Copy the data exactly from the line that contains "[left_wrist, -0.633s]" through the line that contains "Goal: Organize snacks", keeping both end lines and leaving out everything else.

- Raw data
◆ ◆ ◆

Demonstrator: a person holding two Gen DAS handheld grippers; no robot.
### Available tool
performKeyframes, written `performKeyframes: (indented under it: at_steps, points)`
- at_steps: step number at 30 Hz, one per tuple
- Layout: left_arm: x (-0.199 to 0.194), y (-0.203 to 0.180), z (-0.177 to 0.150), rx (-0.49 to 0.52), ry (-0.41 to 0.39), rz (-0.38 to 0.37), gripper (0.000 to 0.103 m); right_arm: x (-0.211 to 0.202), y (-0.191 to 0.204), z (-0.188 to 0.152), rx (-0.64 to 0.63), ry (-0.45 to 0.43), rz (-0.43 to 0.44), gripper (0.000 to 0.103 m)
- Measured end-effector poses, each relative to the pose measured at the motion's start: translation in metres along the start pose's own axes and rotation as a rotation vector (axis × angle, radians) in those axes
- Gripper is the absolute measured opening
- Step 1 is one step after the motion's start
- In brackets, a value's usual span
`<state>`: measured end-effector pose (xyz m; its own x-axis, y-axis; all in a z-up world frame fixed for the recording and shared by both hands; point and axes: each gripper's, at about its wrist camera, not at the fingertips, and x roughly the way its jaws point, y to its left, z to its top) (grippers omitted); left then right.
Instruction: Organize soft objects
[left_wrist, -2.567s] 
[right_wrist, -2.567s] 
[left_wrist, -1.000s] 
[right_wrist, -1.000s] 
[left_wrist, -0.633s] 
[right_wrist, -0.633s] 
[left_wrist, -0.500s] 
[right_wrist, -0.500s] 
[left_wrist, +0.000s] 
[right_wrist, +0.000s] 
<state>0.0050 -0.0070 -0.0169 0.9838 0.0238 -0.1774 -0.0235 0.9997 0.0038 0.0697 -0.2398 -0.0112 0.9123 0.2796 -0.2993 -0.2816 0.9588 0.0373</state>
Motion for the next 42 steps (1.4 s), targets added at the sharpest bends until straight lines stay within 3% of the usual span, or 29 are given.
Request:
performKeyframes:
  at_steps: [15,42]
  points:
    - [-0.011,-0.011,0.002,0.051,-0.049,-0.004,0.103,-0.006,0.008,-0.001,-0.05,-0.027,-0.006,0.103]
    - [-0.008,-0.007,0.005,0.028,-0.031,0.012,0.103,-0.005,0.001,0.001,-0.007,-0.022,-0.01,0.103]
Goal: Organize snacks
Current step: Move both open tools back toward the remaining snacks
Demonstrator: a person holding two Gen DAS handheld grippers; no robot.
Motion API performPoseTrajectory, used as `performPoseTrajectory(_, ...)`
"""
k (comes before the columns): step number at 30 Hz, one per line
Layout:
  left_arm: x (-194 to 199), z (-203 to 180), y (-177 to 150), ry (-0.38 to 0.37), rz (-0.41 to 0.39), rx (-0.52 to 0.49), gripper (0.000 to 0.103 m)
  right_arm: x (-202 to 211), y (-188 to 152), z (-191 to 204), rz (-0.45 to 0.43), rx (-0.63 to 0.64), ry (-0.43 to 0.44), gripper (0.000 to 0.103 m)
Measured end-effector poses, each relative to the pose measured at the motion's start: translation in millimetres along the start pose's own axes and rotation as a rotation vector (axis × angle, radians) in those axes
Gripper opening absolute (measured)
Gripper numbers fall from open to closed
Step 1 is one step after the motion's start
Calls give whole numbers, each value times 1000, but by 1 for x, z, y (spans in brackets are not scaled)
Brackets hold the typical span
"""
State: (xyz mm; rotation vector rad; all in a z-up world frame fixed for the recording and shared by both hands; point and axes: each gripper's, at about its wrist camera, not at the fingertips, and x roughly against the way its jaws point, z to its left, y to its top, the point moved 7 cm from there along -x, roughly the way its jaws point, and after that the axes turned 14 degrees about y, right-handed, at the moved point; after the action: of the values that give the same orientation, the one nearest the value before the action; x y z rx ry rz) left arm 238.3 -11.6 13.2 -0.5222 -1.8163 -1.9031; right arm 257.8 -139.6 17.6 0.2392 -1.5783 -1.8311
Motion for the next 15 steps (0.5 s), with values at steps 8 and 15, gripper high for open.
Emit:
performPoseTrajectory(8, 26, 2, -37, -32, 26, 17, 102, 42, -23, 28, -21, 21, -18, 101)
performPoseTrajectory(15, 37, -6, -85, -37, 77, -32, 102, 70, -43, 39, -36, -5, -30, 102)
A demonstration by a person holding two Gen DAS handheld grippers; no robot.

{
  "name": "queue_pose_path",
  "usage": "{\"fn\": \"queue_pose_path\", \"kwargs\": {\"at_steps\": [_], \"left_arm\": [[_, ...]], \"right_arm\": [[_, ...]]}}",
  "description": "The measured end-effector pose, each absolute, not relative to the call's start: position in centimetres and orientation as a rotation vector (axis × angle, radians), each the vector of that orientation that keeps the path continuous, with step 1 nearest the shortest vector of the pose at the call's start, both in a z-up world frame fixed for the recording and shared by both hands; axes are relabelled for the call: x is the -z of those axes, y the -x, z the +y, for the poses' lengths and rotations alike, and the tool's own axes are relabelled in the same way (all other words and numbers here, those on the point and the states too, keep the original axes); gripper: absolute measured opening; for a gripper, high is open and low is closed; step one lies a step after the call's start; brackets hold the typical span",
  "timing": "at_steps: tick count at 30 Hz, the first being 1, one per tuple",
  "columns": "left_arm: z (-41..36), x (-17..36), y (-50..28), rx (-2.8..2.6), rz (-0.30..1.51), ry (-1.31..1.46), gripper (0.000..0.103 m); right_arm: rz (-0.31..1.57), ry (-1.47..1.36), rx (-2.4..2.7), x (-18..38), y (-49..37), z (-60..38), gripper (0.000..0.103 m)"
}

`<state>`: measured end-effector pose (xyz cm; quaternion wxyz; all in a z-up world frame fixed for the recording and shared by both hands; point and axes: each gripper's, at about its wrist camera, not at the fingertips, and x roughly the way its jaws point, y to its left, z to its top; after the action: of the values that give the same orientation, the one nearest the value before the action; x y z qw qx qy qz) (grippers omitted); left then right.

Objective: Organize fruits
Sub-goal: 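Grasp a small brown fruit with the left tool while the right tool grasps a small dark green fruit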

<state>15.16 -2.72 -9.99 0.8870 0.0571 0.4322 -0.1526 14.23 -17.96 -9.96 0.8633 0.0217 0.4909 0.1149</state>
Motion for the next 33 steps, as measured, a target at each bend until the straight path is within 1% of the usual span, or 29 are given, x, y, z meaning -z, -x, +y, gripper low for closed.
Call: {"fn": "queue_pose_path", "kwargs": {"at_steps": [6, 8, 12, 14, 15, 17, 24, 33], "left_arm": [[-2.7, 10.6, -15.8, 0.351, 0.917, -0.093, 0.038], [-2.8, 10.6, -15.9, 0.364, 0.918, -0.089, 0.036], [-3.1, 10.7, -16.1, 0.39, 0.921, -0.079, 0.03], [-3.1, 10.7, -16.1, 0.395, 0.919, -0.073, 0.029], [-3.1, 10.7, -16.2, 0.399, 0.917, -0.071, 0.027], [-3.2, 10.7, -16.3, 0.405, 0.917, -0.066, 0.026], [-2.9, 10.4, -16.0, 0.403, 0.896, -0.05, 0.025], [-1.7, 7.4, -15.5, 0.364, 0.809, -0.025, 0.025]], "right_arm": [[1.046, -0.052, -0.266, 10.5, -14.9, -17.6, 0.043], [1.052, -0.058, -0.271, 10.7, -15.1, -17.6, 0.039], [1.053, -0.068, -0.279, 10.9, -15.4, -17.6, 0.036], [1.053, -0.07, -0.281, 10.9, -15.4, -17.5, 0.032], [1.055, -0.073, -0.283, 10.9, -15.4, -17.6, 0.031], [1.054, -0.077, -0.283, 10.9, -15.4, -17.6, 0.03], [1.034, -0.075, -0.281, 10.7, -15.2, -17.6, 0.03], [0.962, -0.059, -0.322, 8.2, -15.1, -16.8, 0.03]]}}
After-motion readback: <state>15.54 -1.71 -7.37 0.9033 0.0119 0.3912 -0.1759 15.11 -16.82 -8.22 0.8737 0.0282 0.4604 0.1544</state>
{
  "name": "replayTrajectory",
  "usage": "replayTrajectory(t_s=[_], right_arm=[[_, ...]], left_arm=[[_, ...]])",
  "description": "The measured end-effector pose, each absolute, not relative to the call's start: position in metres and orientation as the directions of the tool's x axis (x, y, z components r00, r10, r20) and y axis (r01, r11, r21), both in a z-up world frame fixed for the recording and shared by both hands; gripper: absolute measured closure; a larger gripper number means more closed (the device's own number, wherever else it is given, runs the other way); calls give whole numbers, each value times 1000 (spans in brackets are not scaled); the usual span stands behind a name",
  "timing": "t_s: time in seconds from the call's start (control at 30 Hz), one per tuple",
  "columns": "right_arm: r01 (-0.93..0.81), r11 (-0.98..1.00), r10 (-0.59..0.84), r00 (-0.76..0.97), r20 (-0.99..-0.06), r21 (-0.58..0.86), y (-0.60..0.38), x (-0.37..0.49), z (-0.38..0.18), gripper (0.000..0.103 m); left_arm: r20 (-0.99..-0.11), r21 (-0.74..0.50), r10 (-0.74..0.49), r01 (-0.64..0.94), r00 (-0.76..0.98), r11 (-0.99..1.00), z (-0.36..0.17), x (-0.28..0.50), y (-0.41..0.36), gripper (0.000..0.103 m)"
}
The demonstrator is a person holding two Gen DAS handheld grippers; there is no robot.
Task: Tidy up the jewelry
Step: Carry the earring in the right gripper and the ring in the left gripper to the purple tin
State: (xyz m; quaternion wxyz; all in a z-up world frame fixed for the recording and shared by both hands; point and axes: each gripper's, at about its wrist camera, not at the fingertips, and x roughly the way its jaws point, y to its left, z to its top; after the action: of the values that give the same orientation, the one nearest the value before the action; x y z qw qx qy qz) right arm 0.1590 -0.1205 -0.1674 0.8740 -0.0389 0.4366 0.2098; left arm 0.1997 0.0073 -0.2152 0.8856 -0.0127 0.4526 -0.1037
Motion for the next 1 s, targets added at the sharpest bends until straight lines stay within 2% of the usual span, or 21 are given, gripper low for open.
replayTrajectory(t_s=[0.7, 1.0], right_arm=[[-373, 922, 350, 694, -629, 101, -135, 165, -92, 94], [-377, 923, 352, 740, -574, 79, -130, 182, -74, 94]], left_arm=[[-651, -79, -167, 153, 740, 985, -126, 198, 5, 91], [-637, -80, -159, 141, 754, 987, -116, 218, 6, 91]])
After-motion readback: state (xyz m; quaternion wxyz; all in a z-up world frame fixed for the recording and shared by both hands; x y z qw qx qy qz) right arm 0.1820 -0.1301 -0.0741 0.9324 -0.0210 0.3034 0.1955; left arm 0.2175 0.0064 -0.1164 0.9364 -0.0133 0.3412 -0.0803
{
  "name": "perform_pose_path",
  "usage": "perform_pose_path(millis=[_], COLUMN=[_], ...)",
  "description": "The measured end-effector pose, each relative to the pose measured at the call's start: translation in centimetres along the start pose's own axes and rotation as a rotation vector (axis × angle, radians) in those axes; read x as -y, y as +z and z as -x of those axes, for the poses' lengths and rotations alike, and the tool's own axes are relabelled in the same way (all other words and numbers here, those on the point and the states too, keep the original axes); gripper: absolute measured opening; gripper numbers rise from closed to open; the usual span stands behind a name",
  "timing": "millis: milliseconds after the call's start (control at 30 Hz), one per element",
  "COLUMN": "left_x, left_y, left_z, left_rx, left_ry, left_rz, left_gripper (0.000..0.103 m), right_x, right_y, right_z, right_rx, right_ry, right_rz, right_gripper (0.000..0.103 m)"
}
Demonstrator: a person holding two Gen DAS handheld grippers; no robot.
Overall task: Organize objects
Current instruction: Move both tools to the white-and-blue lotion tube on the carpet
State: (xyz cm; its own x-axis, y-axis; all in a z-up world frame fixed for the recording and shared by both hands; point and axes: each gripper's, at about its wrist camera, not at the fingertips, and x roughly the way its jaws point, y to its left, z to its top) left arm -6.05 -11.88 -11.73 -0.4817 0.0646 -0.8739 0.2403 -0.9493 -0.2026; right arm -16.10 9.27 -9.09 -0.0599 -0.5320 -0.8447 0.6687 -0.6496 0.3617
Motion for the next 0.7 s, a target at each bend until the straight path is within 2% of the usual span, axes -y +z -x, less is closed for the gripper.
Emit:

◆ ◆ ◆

- Written solution
[left_wrist, -0.633s] 
[right_wrist, -0.633s] 
[left_wrist, -0.500s] 
[right_wrist, -0.500s] 
[left_wrist, +0.000s] 
[right_wrist, +0.000s] 
<state>0.0050 -0.0070 -0.0169 0.9838 0.0238 -0.1774 -0.0235 0.9997 0.0038 0.0697 -0.2398 -0.0112 0.9123 0.2796 -0.2993 -0.2816 0.9588 0.0373</state>
Motion for the next 42 steps (1.4 s), targets added at the sharpest bends until straight lines stay within 3% of the usual span, or 29 are given.
Request:
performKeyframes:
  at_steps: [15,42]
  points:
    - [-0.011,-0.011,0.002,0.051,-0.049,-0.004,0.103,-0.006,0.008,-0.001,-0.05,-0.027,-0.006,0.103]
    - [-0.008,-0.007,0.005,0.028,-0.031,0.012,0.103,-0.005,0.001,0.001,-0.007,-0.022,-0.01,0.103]
Goal: Organize snacks

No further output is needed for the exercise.